» ASSIGNMENT
Exactly the lines from the beginning of the listing below through the line that contains "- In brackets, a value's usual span" should be transcribed, and pictures must stay out.

Top of INFORMATION PROVIDED

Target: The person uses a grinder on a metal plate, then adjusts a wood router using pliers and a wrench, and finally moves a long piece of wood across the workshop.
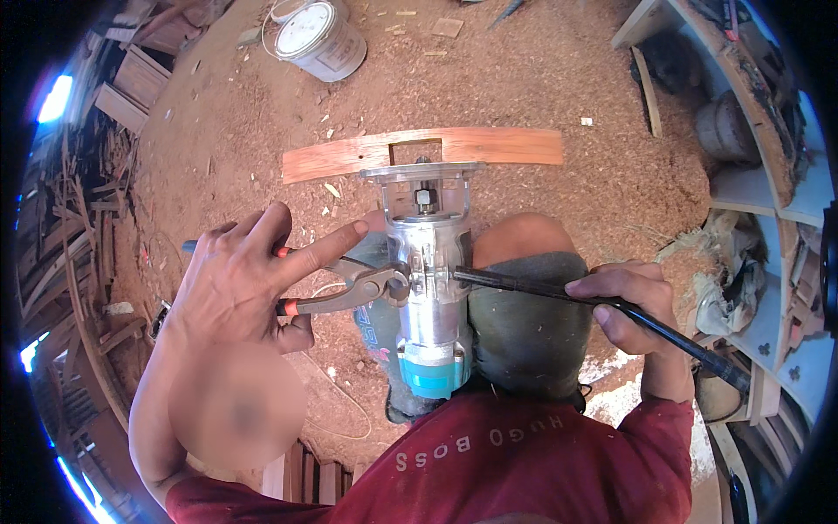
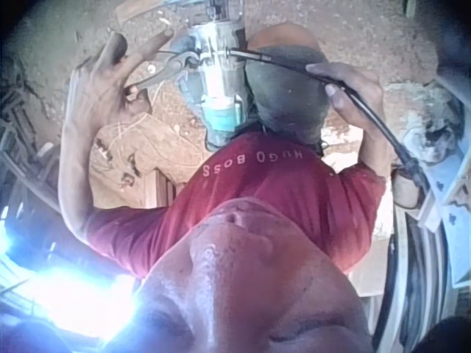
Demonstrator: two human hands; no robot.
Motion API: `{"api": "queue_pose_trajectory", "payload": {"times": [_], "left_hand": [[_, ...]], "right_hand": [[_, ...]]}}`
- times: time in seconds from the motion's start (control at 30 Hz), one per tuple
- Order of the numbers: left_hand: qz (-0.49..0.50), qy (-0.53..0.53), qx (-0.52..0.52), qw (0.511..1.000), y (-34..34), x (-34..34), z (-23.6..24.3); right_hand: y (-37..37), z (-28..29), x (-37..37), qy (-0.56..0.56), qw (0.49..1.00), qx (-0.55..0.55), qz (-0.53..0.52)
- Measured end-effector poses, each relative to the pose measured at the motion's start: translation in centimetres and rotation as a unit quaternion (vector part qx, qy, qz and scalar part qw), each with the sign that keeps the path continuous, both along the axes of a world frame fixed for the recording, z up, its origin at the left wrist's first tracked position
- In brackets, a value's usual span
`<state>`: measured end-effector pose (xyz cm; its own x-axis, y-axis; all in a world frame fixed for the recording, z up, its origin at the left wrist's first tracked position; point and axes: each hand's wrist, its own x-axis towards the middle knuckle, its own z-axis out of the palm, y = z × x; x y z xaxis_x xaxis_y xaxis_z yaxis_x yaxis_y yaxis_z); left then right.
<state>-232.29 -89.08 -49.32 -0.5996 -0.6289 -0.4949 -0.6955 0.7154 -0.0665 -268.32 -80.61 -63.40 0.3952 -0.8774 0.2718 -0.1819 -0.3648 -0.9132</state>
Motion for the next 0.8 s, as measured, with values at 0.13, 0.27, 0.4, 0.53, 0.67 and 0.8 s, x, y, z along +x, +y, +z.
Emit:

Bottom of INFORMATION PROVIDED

» SOLUTION TO THIS PROBLEM
Target: The person uses a grinder on a metal plate, then adjusts a wood router using pliers and a wrench, and finally moves a long piece of wood across the workshop.
Demonstrator: two human hands; no robot.
Motion API: `{"api": "queue_pose_trajectory", "payload": {"times": [_], "left_hand": [[_, ...]], "right_hand": [[_, ...]]}}`
- times: time in seconds from the motion's start (control at 30 Hz), one per tuple
- Order of the numbers: left_hand: qz (-0.49..0.50), qy (-0.53..0.53), qx (-0.52..0.52), qw (0.511..1.000), y (-34..34), x (-34..34), z (-23.6..24.3); right_hand: y (-37..37), z (-28..29), x (-37..37), qy (-0.56..0.56), qw (0.49..1.00), qx (-0.55..0.55), qz (-0.53..0.52)
- Measured end-effector poses, each relative to the pose measured at the motion's start: translation in centimetres and rotation as a unit quaternion (vector part qx, qy, qz and scalar part qw), each with the sign that keeps the path continuous, both along the axes of a world frame fixed for the recording, z up, its origin at the left wrist's first tracked position
- In brackets, a value's usual span

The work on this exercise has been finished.